14) Australia – use of Darebin Council facilities during no campaign

During the same sex marriage plebiscite, the Darebin Council put forward a draft motion which, had it been passed, would have allowed proponents of the yes campaign to use the Council’s facilities and services free of charge during the campaign but would have prohibited the no campaign from using council facilities. The council also announced its intention to write to churches and religious groups to warn them about the consequences of campaigning against same sex marriage. Ultimately, the Council did not pass the motion, having been warned that they were on shaky legal grounds. However, it is very concerning that a local council as a public authority would consider introducing such a blatantly discriminatory measure.

15) Australia – Catholic Society students vilified and attacked for support of no campaign at Sydney University

During the same sex marriage postal plebiscite, a group of students from the Catholic Society set up a table on a Sydney University campus with placards saying “it’s OK to Vote No” in order to give the no campaign some coverage on a university campus. Video footage showed the group being vilified, abused and threatened, physically attacked and their property damaged over a number of hours.30

16) Australia – University of Sydney Union threatens to deregister Evangelical Union

In 2016 the University of Sydney Union threatened to deregister the Sydney University Evangelical Union if it did not remove a declaration of faith “in the Lord Jesus Christ as my Saviour, my Lord and my God” as part of membership on the basis that union regulations required that membership of clubs and societies be equally accessible to all. Fortunately, following consultation with several faith-based groups on campus the USU agreed to amend union regulations to “allow faith-based declarations as a condition of membership and executives” of faith-based groups on campus.

17) Australia – calls to rename Margaret Court Arena

Tennis greats Billie Jean King and Martina Navratilova publicly called for Australian Open organisers to rename Margaret Court Arena because of Margaret Court’s public views on homosexuality and same sex marriage.31 While we would not support restrictions on this type of speech, it gives occasion to reflect on the inherent biases in some anti-vilification laws. Would these comments amount to vilification of Margaret Court on the basis of her religious belief if she was reasonably insulted or offended by them? Flipping the example, would it be vilification if Margaret Court was homosexual and publicly critical of religious conservatives who opposed homosexual sexual relations and some of those conservatives then called for the renaming of the arena because of her comments?

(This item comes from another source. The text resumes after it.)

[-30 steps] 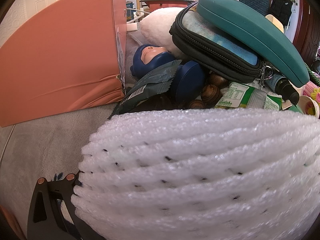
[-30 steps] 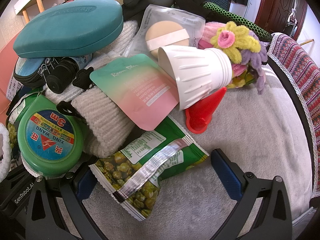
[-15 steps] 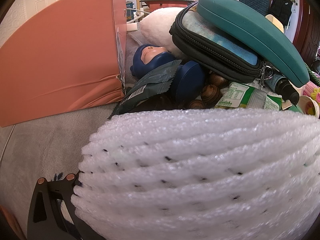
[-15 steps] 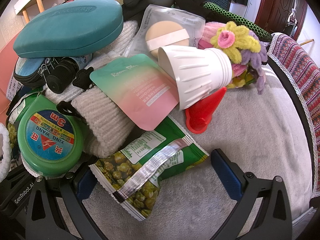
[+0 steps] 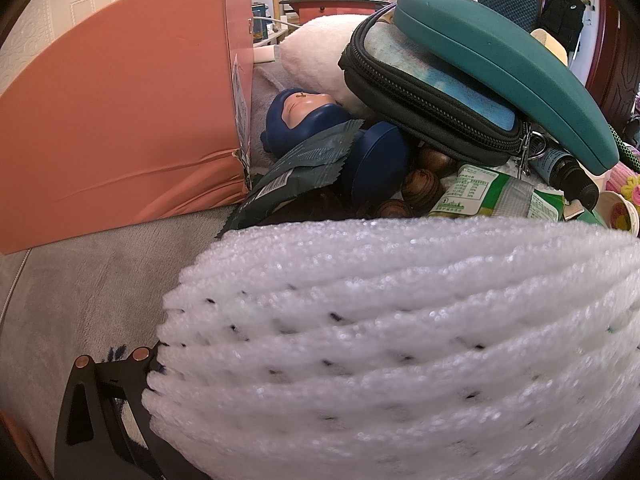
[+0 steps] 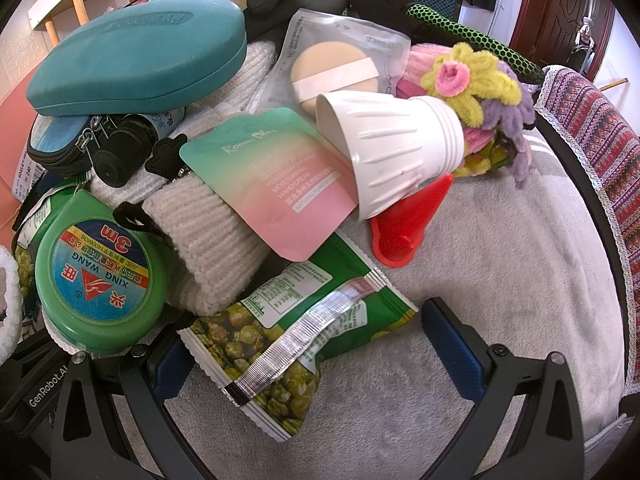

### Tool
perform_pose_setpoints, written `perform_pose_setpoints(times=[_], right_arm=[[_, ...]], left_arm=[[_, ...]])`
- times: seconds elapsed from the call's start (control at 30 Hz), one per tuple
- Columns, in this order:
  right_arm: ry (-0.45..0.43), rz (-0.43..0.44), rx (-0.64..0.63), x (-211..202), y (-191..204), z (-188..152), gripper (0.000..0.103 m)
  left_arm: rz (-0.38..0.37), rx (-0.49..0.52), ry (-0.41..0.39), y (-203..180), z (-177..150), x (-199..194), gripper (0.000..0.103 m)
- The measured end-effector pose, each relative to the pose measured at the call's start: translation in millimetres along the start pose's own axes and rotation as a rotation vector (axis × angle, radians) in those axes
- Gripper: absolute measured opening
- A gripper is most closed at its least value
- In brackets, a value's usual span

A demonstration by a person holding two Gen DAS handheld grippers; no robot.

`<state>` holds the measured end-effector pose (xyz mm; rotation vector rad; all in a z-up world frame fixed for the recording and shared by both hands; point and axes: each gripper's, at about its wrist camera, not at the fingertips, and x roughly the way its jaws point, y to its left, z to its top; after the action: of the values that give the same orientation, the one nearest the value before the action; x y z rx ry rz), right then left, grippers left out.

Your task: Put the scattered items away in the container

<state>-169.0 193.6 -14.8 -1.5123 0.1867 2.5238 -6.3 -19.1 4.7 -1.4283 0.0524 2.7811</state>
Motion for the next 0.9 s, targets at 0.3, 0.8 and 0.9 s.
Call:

  • Northern Ireland, Ashers Bakery Company, run by a Christian couple, was found liable for discrimination because it refused to bake a cake for a political group with the iced slogan “Support Gay Marriage”.

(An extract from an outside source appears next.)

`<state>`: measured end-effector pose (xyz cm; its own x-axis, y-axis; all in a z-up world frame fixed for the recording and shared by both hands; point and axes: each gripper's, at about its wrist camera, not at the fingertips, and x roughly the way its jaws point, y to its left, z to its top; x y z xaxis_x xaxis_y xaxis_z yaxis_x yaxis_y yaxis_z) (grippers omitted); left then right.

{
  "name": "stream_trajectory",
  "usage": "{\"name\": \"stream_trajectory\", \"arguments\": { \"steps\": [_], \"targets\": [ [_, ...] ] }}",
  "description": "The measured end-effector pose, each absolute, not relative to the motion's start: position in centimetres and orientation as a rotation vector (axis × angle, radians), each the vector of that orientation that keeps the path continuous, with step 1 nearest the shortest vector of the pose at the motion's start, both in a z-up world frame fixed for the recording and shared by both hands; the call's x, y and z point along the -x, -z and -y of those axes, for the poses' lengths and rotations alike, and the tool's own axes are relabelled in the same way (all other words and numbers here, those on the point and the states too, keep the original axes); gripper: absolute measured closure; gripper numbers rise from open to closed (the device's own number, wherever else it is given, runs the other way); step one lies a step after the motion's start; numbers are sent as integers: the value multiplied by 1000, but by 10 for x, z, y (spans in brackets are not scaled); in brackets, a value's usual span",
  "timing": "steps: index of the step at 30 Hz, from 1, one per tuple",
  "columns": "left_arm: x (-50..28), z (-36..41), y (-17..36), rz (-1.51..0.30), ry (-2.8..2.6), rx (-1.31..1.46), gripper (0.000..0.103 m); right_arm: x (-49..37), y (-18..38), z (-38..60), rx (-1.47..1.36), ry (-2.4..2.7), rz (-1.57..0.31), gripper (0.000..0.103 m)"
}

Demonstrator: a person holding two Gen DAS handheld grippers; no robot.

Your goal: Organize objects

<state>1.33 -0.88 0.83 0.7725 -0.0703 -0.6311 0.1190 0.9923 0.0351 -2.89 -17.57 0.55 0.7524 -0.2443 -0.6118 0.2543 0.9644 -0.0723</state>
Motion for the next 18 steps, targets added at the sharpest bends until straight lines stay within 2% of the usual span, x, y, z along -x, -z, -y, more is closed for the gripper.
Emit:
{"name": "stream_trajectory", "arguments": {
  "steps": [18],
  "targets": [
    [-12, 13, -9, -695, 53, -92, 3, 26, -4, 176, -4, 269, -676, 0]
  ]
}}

Ashers led evidence that it had never refused to supply a person on the grounds of their sexual orientation and did not do so in this case but refused only because it would not disseminate or be associated with the message on the cake. The Court of Appeal held that the sexual orientation of the person who ordered the cake was irrelevant and the refusal to provide a cake with that message on it amounted to discrimination. The Supreme Court of the United Kingdom held that the bakery owners’ right to freedom of religion and freedom of speech meant they could not be compelled to express or support a view with which they profoundly disagreed. The Supreme Court also held there was no discrimination against Mr Lee on the grounds of his sexuality (as the bakers would have refused to create that message for any customer).

19) UK: Loss of Charitable Status by Charities Implementing Religiously-Based Policies in Adoption and Fostering

In the United Kingdom, the Charities Commission for England and Wales removed the charitable status of 19 Catholic adoption and foster agencies because they preferred not to adopt or foster to same-sex couples. The charities were found to have objects contrary to public policy which could not be charitable and so they lost their concessional tax status. This caused these agencies to close down or transfer their operations to secular operators as they were no longer exempt for the purposes of tax. 32 Gay couples were always able to obtain foster and adoption services from other providers so this closure of adoption and fostering services penalised relinquishing parents who wanted married couples or Catholic upbringing but did nothing to improve services for gay couples. The Scottish Charities Commission came to the opposite conclusion partly on the basis of the religious freedom rights of the relinquishing parents and the Scottish Catholic charities.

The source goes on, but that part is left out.